Mountain in Alaska, United States

Boggs Peak is a 4518 ft mountain summit located in the Chugach Mountains, in Anchorage Municipality in the U.S. state of Alaska. The peak is situated in Chugach National Forest, 4 mi north of Portage Lake, 6 mi northwest of Whittier, Alaska, and 1.24 mi northeast of Begich Peak, which is its nearest higher peak. Precipitation runoff from the mountain drains into tributaries of Portage Creek and Twentymile River before emptying into Turnagain Arm.
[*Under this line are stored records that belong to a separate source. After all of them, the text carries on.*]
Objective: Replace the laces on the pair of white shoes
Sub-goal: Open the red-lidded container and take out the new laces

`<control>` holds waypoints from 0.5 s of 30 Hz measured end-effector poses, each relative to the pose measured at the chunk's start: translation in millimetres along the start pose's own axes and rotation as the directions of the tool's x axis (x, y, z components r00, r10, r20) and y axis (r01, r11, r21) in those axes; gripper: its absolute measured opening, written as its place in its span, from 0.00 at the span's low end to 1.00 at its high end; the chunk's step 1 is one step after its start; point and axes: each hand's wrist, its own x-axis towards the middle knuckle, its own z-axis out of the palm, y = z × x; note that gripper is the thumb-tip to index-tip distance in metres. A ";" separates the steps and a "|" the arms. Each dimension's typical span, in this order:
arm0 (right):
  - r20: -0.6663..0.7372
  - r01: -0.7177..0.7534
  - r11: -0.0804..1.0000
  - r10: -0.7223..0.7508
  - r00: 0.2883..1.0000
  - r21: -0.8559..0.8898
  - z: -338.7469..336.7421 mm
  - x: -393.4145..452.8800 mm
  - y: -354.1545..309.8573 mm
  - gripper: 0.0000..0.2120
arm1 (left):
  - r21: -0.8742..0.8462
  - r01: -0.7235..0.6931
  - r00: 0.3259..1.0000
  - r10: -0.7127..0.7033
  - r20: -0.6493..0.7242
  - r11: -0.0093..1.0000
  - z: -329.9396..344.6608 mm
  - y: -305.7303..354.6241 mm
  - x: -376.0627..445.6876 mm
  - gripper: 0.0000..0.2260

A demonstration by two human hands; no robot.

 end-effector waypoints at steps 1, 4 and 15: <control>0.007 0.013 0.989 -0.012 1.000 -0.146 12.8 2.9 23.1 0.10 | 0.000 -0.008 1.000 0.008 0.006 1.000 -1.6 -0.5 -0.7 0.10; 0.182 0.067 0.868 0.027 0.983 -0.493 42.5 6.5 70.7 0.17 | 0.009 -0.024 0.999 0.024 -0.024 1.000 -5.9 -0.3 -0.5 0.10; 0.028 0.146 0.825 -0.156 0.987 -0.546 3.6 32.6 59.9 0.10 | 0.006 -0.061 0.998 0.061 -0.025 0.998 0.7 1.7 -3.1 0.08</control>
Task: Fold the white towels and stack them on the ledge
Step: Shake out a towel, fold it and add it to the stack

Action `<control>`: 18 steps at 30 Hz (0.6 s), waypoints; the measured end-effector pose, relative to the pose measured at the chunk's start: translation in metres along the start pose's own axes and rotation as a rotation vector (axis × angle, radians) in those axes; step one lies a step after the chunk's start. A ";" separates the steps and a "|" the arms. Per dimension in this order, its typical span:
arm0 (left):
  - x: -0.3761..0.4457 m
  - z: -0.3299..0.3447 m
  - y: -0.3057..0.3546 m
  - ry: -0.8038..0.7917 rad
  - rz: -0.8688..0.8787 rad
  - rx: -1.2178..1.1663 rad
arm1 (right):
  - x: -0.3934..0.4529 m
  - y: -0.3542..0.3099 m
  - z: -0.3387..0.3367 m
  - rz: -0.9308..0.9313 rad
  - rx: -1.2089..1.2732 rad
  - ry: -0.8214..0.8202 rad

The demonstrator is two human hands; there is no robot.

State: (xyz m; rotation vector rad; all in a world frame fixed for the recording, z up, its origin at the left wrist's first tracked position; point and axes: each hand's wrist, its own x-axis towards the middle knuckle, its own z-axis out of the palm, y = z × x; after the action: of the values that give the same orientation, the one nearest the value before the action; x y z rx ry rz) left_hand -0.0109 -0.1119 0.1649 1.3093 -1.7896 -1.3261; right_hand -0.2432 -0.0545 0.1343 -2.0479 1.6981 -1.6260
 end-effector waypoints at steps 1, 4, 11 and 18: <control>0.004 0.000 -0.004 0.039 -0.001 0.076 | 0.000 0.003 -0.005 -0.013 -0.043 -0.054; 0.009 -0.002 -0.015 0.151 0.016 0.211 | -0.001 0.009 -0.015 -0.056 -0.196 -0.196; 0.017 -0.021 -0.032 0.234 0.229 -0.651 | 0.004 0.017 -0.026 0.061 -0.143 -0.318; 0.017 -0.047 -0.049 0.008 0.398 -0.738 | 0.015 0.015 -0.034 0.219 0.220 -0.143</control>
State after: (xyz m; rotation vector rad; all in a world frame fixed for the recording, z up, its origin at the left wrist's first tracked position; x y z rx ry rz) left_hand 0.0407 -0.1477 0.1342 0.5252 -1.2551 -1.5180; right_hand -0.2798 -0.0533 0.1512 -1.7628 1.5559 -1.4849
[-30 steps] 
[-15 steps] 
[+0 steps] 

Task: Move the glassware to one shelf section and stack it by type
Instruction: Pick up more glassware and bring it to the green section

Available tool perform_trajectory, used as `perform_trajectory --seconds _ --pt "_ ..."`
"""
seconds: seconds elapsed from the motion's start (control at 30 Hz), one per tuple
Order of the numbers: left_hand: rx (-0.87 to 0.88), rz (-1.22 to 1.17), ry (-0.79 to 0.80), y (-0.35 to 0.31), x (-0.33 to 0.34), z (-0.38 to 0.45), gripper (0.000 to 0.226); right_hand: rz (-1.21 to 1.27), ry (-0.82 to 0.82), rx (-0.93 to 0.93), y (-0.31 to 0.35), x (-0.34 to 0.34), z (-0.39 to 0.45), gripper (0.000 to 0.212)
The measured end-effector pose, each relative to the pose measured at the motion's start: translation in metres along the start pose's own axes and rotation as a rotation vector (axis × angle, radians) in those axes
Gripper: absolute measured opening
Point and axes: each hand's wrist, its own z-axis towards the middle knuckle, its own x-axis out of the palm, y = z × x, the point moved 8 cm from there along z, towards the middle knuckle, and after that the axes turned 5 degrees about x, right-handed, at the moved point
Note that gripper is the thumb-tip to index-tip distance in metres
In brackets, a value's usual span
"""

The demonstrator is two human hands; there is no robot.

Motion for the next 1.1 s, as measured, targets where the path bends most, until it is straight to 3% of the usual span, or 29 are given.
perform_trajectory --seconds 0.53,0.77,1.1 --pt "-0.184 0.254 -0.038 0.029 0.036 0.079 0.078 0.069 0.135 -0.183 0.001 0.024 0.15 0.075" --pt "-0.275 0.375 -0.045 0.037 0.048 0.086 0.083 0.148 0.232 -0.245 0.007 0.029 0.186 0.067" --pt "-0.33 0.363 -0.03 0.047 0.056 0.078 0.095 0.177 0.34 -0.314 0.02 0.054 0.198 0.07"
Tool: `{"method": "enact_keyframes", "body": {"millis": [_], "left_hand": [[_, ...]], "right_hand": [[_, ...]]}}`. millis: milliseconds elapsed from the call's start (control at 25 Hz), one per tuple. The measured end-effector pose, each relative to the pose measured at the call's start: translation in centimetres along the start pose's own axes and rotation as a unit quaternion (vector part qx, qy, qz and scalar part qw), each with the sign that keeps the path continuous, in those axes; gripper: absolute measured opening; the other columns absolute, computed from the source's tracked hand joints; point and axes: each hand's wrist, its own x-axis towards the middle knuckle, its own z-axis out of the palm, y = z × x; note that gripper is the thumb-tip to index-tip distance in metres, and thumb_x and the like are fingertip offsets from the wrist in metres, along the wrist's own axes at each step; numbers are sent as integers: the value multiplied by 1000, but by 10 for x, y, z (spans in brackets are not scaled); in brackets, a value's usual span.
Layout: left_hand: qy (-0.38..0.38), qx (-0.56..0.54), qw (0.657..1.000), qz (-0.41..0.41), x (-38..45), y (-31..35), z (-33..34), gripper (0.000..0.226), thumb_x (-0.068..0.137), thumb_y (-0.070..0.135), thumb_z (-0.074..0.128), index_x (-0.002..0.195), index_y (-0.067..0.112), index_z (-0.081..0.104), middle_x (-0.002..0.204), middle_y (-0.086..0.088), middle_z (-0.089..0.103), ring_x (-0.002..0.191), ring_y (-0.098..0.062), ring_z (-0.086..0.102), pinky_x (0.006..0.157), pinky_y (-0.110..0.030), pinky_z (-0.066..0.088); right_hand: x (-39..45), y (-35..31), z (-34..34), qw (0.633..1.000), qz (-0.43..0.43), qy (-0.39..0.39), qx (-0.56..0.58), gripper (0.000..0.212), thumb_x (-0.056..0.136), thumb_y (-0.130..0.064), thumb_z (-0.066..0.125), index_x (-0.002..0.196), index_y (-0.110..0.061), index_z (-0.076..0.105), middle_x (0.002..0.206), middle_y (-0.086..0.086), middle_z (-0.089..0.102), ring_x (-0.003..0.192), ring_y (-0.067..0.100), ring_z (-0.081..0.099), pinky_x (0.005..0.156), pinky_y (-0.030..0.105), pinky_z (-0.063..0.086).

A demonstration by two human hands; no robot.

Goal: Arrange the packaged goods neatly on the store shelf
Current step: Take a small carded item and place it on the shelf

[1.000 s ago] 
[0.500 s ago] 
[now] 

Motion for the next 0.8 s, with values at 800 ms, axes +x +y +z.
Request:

Topographic relief is significant as the summit rises approximately 4,200 feet (1,280 m) above Bear Valley in 1.15 mi.

==Etymology==
The mountain's toponym was officially adopted in 1976 by the United States Board on Geographic Names to commemorate Hale Boggs (1914–1972), who was the House majority leader of the U.S. House of Representatives when he disappeared along with Congressman Nick Begich and two others on October 16, 1972, during an airplane flight from Anchorage to Juneau. Neither the plane's wreckage nor the pilot's and passengers' remains were ever found.

==Climate==
Based on the Köppen climate classification, Boggs Peak is located in a subarctic climate zone with cold, snowy winters, and mild summers. Weather systems coming off the Gulf of Alaska are forced upwards by the Chugach Mountains (orographic lift), causing heavy precipitation in the form of rainfall and snowfall. Winter temperatures can drop below −10 °F with wind chill factors below −20 °F. The months May through June offer the most favorable weather for viewing or climbing.